This morning I visited Wikipedia, typed the date, 12 August , into the search box, and looked for events that I could write about for Physics Today‘s Facebook page . Today happens to be Erwin Schrödinger’s birthday, so I picked him.

It’s also the 67th anniversary of the Philadelphia Experiment . According to conspiracy theorists, in 1943 the US Navy tested a device at the Philadelphia Naval Shipyard that rendered the USS Eldridge, a 1240-ton destroyer, completely invisible.

Like all good conspiracy yarns, the Philadelphia Experiment features real people, among them the philosopher Bertrand Russell and an SS-Obergruppenführer called Hans Kammler, who supposedly led a rival Nazi project. But what I wasn’t expecting was the key role played by Albert Einstein’s unified field theory.

In 1950, five years before the Philadelphia Experiment was “uncovered,” Einstein wrote an article for Scientific American about his attempts to unify the forces of nature in one grand unified theory. Devising such a theory eluded Einstein—and it continues to elude his successors—but if the theory were found, it could more or less plausibly describe the means to locally distort spacetime in such a way that the paths of photons would be bent around a massive object—for example, a warship.

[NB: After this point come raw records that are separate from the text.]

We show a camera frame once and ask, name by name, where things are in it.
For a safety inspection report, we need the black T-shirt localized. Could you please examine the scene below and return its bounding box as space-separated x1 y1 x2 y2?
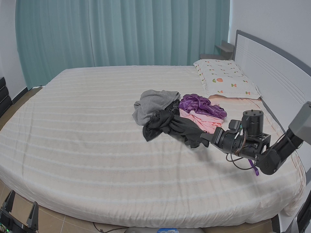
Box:
142 110 210 149

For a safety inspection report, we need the bed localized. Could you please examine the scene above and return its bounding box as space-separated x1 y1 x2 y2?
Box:
0 30 311 227

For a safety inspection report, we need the blue-green curtain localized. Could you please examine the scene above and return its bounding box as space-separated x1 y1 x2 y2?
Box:
89 0 231 67
16 0 94 90

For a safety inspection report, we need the black cable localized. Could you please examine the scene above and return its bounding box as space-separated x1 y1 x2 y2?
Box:
225 152 254 171
92 222 130 233

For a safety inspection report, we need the purple garment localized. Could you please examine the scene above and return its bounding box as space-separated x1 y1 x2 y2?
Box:
179 94 228 119

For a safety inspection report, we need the grey bedside table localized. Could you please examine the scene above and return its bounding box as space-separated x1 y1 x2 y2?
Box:
199 40 235 61

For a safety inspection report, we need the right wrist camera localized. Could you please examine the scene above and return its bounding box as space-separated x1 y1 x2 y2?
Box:
228 119 243 132

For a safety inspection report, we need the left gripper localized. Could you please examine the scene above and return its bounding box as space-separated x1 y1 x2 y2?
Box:
0 190 39 233

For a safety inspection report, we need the purple ribbon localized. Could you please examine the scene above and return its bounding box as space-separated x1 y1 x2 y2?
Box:
247 159 261 177

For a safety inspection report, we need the small black garment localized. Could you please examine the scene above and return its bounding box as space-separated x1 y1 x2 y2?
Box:
165 100 182 114

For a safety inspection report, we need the pink garment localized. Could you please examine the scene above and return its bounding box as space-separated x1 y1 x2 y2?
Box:
179 108 223 134

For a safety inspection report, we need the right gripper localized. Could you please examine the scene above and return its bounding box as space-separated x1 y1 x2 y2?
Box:
200 127 237 154

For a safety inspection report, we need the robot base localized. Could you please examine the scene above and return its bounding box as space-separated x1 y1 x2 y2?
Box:
127 226 205 233

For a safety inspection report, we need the grey garment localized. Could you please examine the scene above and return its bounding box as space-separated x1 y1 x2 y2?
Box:
132 89 182 126

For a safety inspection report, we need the white printed pillow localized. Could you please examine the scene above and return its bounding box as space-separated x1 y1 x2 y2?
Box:
193 59 263 100

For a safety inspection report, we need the black chest of drawers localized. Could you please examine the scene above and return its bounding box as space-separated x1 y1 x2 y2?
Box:
0 76 13 119

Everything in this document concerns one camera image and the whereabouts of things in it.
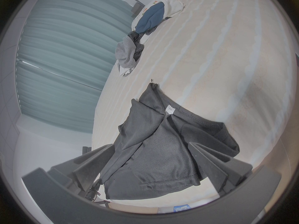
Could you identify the blue-green curtain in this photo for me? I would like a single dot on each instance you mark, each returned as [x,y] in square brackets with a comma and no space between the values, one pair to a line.
[56,94]
[74,24]

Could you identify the black T-shirt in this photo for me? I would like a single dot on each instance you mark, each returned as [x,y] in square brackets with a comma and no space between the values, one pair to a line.
[163,148]

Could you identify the pile of clothes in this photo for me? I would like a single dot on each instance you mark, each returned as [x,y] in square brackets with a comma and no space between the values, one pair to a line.
[130,48]

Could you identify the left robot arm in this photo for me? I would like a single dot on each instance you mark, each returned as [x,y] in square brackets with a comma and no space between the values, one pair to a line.
[95,191]

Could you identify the white printed pillow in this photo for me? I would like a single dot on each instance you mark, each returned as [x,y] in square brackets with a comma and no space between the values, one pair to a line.
[158,1]

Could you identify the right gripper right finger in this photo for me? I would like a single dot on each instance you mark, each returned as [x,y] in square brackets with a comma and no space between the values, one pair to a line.
[217,171]

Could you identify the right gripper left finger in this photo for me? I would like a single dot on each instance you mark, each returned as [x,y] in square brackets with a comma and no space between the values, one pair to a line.
[88,169]

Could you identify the grey bedside table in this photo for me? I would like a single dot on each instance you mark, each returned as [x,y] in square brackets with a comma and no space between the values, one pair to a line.
[136,9]

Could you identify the bed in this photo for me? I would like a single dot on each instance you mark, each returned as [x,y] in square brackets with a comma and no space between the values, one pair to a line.
[222,55]

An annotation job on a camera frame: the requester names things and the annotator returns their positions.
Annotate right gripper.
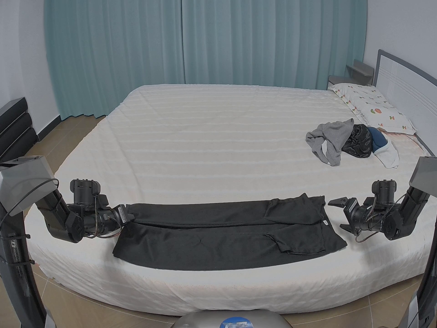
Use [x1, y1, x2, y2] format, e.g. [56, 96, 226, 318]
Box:
[327, 196, 367, 236]

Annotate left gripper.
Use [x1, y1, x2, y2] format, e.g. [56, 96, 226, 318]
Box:
[112, 203, 135, 226]

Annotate pile of clothes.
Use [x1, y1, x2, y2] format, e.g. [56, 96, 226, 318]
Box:
[305, 118, 400, 169]

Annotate black trousers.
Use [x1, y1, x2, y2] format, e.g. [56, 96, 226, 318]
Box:
[112, 193, 348, 271]

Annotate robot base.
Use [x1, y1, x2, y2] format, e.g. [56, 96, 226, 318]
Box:
[171, 311, 287, 328]

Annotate bed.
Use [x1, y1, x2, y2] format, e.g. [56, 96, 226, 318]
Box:
[25, 49, 437, 317]

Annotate white printed pillow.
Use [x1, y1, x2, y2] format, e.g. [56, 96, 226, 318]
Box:
[328, 82, 418, 136]

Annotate black chest of drawers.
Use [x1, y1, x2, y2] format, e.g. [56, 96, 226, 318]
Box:
[0, 97, 40, 163]

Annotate grey bedside table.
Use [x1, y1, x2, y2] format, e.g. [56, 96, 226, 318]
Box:
[328, 59, 375, 86]

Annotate blue-green curtain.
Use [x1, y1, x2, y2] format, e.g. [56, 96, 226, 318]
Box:
[44, 0, 185, 120]
[181, 0, 368, 90]

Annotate black cable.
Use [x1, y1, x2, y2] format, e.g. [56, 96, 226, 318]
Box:
[354, 228, 375, 244]
[7, 179, 59, 218]

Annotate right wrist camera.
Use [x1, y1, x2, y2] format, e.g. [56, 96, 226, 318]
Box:
[372, 180, 397, 205]

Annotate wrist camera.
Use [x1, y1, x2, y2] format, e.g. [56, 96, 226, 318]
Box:
[372, 180, 397, 205]
[70, 179, 110, 214]

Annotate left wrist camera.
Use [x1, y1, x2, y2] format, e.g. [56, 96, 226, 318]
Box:
[70, 179, 110, 214]

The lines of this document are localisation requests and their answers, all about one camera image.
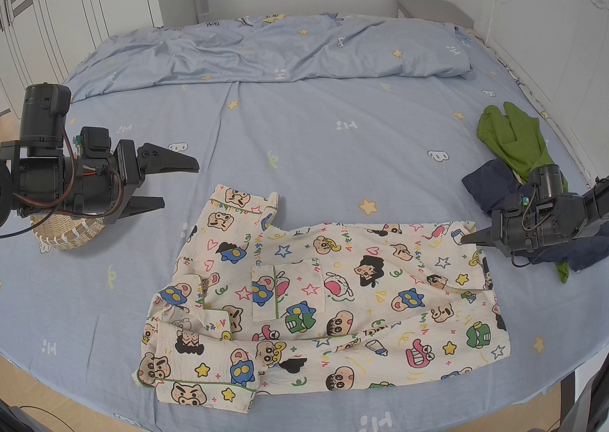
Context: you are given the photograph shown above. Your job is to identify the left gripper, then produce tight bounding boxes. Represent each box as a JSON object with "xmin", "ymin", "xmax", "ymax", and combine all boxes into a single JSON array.
[{"xmin": 13, "ymin": 139, "xmax": 201, "ymax": 227}]

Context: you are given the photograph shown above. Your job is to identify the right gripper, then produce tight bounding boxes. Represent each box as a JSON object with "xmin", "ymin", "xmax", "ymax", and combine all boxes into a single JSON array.
[{"xmin": 491, "ymin": 202, "xmax": 567, "ymax": 257}]

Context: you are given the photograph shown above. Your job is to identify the cream printed pyjama top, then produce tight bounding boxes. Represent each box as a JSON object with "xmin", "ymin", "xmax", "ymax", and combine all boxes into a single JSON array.
[{"xmin": 132, "ymin": 184, "xmax": 513, "ymax": 415}]

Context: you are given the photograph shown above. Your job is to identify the dark blue garment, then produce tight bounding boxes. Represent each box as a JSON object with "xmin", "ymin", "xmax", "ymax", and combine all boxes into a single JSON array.
[{"xmin": 462, "ymin": 159, "xmax": 609, "ymax": 274}]

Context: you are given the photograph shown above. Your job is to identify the round woven basket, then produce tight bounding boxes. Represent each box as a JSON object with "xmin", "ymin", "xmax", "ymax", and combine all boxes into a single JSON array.
[{"xmin": 31, "ymin": 211, "xmax": 106, "ymax": 251}]

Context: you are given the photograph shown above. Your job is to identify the bed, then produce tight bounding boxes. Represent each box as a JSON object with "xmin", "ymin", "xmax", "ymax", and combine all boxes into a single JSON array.
[{"xmin": 0, "ymin": 0, "xmax": 609, "ymax": 432}]

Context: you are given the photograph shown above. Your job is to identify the green shorts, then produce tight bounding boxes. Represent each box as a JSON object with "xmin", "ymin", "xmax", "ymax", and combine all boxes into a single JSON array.
[{"xmin": 477, "ymin": 102, "xmax": 571, "ymax": 284}]

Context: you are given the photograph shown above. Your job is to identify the pale blue quilt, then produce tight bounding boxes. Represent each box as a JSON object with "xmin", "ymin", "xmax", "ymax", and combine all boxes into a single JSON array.
[{"xmin": 47, "ymin": 12, "xmax": 475, "ymax": 108}]

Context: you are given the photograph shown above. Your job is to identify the white wardrobe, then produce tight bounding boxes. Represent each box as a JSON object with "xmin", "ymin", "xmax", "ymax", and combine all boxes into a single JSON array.
[{"xmin": 0, "ymin": 0, "xmax": 165, "ymax": 122}]

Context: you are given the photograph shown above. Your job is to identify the grey bedside table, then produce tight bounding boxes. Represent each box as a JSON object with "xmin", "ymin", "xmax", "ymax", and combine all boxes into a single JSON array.
[{"xmin": 393, "ymin": 0, "xmax": 476, "ymax": 27}]

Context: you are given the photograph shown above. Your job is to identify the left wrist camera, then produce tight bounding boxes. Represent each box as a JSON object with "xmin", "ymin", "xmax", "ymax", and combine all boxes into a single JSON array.
[{"xmin": 74, "ymin": 126, "xmax": 116, "ymax": 167}]

It’s quixotic in the extreme to base a conspiracy, which purports to be real, on a solution to what is perhaps the most challenging problem in all of science. A less ambitious theoretical goal would have made for a stronger, more convincing foundation for conspirators.

Science fiction writers, on the other hand, are free to appropriate any theory for their work. Wormholes, tachyons, Hugh Everett’s many-worlds interpretation of quantum mechanics, and other as-yet-unproven concoctions have made their way into science fiction. And their presence, paradoxically, makes the stories seem more real.